Danny’s 92 pages of local history contain conversations he had with Bert Dowding, the last to farm the land, and Bert’s sister Beatrice Young. Both Bert and Beatrice live only yards from their childhood home. They recall the time when milk was a penny a pint and if it was cold they thought it wasn’t fresh.

“The Dowding family kept a dairy herd of 25 Shorthorn cows,” Danny explained. “And up until the First World War, the milk was delivered direct to customers’ doors along the Boreham Road and was dipped, unspecialized, out of a churn on the back of a horse-drawn cart, and into cans left on the doorstep. “Customers complained if it wasn’t delivered warm - they thought cold milk wasn’t fresh.”

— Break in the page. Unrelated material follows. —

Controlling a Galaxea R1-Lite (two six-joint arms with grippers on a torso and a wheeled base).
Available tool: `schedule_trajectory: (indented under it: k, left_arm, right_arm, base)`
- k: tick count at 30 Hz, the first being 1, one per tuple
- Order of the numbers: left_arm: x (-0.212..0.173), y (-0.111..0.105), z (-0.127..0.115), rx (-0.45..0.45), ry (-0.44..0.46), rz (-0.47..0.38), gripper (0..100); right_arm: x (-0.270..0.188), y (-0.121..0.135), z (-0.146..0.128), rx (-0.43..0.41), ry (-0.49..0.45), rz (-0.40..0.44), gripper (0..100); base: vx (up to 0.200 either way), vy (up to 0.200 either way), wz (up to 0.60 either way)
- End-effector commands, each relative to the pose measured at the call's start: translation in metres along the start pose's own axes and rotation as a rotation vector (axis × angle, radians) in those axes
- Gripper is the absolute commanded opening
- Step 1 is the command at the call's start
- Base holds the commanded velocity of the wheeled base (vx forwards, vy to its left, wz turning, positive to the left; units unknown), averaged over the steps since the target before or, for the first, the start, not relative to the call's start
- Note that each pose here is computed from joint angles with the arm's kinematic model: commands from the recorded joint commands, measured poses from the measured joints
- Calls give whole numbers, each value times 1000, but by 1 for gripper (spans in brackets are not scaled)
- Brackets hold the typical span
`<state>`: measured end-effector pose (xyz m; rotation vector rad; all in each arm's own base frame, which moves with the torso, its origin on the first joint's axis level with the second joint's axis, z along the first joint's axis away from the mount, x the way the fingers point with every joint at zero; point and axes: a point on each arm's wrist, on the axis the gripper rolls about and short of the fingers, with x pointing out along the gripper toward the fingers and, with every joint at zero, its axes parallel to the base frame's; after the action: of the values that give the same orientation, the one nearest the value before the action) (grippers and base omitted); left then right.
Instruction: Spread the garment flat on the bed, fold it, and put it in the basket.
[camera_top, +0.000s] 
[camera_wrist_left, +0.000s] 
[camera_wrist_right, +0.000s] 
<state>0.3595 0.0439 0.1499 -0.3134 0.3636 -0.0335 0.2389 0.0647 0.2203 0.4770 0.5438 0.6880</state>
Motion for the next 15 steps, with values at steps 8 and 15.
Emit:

Smallbrook Farm 1905-1965 also highlights Warminster’s heydays of the cattle market, the arrival of Clark’s shoe factory and the building of Beckford Lodge.

“Warminster was based on agriculture, then it became a garrison town and now we’re having to look to tourism,” said Danny who lives in The Dene and is the youngest member of the local history group.

The West Wiltshire Advertiser, Thursday 7 April 1988.